Don’t get me wrong; I feel a real kinship with riders, and it has nothing to do with what make of bike they ride, what sort of political views they may have or any idea that we have much in common other than a love of motorcycles and riding them.
But that’s enough, more than enough, to make me feel at home surrounded by bikeriders.
During the event in question, the annual Lakeshore Blessing of the Bikes in Holland, Michigan, I was taken by the fact that all those different people with their divergent tastes in machines felt it necessary to gather and receive what was basically a short prayer for their safety during their upcoming year one the road.
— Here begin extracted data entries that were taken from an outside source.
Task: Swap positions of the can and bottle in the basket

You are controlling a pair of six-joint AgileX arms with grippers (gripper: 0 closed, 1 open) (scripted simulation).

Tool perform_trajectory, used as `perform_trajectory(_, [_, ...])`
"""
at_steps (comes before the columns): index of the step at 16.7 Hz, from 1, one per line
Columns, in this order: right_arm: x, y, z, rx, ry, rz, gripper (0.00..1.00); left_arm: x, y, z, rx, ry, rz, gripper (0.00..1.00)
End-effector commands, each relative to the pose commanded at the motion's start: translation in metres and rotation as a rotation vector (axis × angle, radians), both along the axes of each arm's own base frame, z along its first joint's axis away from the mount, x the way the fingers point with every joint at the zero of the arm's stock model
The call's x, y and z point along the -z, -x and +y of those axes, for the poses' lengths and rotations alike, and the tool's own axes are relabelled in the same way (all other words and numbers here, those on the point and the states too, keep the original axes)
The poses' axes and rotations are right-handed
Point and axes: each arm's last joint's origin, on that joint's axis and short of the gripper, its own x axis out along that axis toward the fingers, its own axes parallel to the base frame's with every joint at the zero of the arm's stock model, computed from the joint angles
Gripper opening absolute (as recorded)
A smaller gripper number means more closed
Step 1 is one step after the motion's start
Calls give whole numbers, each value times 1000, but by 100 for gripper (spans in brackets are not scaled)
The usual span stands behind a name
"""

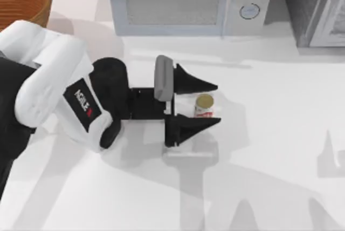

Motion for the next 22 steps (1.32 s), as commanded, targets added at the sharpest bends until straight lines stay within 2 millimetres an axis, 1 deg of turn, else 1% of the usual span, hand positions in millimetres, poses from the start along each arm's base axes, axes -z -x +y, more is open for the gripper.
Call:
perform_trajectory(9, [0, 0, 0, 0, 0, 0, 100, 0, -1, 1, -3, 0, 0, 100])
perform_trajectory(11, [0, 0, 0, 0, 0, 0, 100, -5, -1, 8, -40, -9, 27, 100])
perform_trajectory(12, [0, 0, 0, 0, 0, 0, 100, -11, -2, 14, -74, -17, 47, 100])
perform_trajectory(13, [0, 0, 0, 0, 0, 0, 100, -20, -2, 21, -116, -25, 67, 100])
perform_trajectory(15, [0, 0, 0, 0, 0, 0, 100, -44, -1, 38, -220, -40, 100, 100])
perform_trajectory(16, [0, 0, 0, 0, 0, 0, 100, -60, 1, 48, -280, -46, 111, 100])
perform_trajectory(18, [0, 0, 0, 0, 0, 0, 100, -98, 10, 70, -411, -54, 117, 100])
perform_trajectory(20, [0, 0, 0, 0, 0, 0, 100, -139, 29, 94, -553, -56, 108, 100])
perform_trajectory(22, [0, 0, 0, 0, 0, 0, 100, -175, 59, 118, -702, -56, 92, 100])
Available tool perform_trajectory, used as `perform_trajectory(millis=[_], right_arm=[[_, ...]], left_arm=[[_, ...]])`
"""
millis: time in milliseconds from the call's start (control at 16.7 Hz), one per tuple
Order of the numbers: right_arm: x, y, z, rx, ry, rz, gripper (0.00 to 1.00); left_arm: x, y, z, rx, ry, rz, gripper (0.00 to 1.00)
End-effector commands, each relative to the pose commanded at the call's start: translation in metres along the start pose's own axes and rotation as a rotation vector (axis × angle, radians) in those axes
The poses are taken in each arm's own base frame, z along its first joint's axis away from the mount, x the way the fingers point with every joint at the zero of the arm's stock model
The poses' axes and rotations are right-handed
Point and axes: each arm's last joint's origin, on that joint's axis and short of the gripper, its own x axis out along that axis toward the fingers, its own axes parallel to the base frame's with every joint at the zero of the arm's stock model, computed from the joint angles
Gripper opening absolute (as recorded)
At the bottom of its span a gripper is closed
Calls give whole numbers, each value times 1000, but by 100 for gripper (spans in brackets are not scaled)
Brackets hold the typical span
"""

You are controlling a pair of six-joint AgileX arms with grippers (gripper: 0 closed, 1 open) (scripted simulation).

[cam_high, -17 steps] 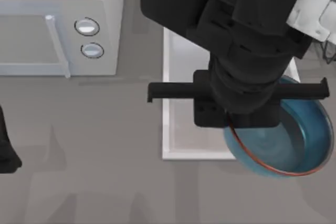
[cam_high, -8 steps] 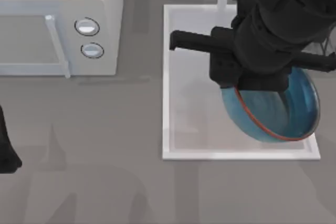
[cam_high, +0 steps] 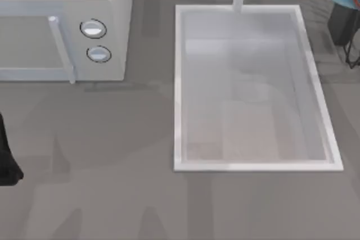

I can offer my personal guarantee that among the few thousand on hand for the event, there are some I’d like to see in jail, some I’d like to see have their voting privileges permanently revoked, some who I believe should be horse-whipped and placed in stocks in the public square and some who I would like to personally thank for their efforts.
And that’s what made the event so good. It’s also something genuinely in short supply in our society. We spend a lot of time in solitary pursuits. Texting. Working at computers. Commuting. And though all those activities seem unavoidable, they do prevent us from making actual connections while we try to connect. Being on hand to see all those people with a common bond, whatever that might be, gave me a lot of hope for the future and reminded me that, in general, we’re all pulling against the same strong tide and trying to accomplish something, anything.
It also made me want to offer everyone who rides a bike my sincere wish for happiness and safety. Neither of those things can be guaranteed by a Constitution or document, but that doesn’t stop me from wanting if for all my fellow riders.
So there it is.
I don’t have to like you and you certainly don’t have to like me, but I do offer you my respect and I expect the same from all of you.
At the core, I believe that is the principle of democracy – and riding a bike – I find most appealing.
I won’t be going to this kind of event every year, but I will be thinking about you all and wishing you the best.